Lines from the entries below that hold "things" form the answer; copy all of them.

(Available data)

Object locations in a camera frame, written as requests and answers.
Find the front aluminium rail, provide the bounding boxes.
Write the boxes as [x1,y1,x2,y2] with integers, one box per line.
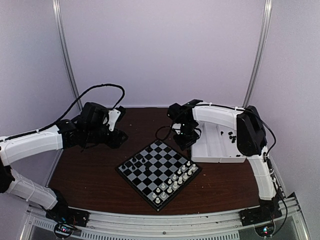
[17,196,311,240]

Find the white plastic divided tray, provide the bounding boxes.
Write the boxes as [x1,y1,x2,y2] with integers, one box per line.
[191,122,246,163]

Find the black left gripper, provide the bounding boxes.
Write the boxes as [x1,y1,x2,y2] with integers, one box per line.
[85,125,128,149]

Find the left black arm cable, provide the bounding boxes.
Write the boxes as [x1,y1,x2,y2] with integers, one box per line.
[37,83,126,133]

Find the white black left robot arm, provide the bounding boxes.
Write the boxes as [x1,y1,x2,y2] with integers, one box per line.
[0,102,128,222]

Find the left aluminium frame post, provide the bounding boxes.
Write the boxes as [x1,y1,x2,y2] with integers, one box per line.
[52,0,80,100]

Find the black white chessboard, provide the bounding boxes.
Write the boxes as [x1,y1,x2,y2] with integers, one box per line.
[115,140,202,212]

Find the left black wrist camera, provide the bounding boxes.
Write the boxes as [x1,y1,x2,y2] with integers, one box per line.
[116,106,126,122]

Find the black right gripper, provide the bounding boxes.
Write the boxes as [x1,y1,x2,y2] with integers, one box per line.
[174,121,200,150]

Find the aluminium frame post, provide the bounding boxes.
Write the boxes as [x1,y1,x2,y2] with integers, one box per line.
[52,0,80,100]
[242,0,273,108]

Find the pile of black chess pieces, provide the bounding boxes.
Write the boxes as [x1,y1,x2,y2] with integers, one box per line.
[220,130,242,158]

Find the white chess piece row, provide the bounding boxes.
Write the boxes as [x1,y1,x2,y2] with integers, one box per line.
[147,161,200,208]

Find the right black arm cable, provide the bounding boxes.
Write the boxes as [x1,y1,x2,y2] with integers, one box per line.
[155,125,176,142]

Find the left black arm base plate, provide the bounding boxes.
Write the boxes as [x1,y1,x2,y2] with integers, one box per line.
[45,200,90,227]

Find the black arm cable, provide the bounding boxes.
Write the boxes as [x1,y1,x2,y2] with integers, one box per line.
[37,83,126,133]
[155,125,176,142]

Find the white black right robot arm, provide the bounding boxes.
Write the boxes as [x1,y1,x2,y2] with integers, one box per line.
[167,99,280,221]

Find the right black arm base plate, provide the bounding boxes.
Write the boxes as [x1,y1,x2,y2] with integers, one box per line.
[239,199,282,227]

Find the right aluminium frame post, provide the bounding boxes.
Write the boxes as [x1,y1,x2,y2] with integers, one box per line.
[242,0,273,108]

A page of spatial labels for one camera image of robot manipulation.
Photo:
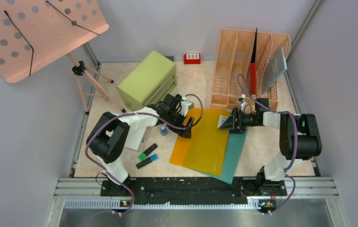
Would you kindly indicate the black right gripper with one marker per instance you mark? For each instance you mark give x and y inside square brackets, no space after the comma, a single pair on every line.
[231,125]

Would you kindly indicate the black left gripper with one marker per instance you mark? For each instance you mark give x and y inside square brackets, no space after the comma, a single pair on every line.
[185,133]

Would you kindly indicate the teal plastic folder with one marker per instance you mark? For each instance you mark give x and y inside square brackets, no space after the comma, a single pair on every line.
[233,152]

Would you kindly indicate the yellow plastic clip folder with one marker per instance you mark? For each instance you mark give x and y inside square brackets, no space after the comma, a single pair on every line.
[205,150]

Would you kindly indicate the light blue hardcover book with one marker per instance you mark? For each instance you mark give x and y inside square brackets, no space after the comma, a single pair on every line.
[276,66]

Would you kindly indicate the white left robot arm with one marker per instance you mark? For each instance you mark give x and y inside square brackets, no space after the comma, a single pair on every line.
[112,133]

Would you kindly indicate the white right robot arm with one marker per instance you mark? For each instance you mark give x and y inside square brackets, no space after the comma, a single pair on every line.
[299,138]

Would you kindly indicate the small blue glue bottle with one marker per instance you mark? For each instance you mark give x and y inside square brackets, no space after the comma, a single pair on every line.
[163,130]

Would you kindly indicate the beige plastic file organizer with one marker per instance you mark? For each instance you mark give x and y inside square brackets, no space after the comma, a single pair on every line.
[233,58]

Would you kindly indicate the black blue highlighter marker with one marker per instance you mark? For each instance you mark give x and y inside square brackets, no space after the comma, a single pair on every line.
[147,161]

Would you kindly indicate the black green highlighter marker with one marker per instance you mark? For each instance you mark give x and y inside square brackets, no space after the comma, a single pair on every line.
[148,151]

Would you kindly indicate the white paper booklet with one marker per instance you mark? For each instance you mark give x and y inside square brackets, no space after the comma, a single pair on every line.
[134,138]

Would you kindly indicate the red folder in organizer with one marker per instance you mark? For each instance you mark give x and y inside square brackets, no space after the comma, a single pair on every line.
[253,79]

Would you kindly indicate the green metal drawer cabinet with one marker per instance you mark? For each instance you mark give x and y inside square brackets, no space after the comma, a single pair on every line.
[149,82]

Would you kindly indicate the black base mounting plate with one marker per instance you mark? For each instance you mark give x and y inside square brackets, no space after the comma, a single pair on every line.
[193,190]

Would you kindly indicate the red small box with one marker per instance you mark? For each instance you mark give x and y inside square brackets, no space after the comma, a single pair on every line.
[192,58]

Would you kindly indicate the pink music stand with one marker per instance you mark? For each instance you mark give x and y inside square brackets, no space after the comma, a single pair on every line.
[35,33]

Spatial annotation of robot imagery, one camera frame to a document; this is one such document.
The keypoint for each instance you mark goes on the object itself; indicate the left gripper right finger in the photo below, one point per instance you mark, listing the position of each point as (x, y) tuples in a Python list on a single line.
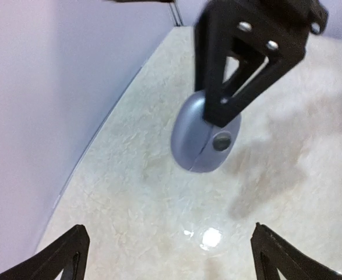
[(274, 256)]

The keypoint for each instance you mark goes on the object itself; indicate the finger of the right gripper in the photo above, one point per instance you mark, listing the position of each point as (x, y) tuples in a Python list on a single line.
[(241, 49)]

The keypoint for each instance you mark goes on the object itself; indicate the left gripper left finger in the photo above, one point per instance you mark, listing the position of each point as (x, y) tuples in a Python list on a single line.
[(65, 257)]

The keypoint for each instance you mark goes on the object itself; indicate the purple earbud charging case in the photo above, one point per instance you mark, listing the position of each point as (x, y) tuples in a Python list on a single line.
[(197, 145)]

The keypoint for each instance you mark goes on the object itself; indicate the left aluminium frame post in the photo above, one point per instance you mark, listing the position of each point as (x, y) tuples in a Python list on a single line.
[(176, 14)]

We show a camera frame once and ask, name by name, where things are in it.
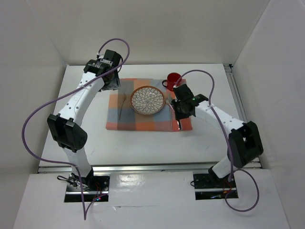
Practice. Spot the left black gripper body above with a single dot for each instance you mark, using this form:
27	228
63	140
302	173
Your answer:
113	84

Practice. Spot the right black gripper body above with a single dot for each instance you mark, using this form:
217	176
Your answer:
179	112

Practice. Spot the silver spoon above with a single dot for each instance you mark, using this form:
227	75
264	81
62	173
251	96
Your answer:
168	103

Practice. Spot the red enamel mug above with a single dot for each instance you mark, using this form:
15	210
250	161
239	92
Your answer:
173	79

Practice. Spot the floral patterned plate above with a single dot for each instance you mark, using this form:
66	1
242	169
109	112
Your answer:
147	100

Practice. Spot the silver fork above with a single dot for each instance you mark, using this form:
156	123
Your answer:
121	100

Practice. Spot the checkered orange grey cloth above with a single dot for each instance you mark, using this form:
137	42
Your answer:
122	117

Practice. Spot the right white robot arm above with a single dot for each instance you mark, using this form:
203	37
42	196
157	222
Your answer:
243	139

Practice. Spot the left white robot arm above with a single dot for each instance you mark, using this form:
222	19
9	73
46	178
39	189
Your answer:
65	127

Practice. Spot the aluminium frame rail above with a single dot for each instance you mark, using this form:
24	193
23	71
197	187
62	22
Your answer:
202	145

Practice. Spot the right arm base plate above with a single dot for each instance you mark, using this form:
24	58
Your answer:
205	189

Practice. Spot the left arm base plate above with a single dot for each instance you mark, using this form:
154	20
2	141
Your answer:
99	189

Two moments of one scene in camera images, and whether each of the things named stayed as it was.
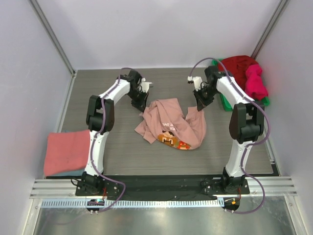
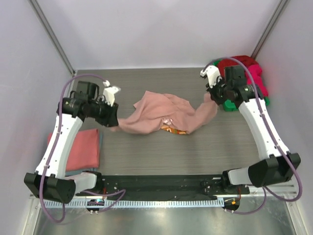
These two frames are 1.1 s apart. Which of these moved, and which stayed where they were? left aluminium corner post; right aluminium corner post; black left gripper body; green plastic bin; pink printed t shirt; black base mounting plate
Moved: pink printed t shirt; black left gripper body
Stayed: right aluminium corner post; left aluminium corner post; black base mounting plate; green plastic bin
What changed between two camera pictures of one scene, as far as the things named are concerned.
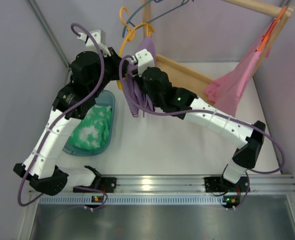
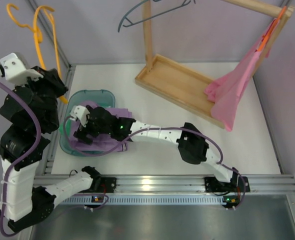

(End Available data)

#### Response below:
We show a camera frame once and ask, name by name, where things are in it.
Two moments of one scene in camera images, and whether each of the things named stayed as it was.
What changed between two camera pictures of one scene, as far as the things named are concerned.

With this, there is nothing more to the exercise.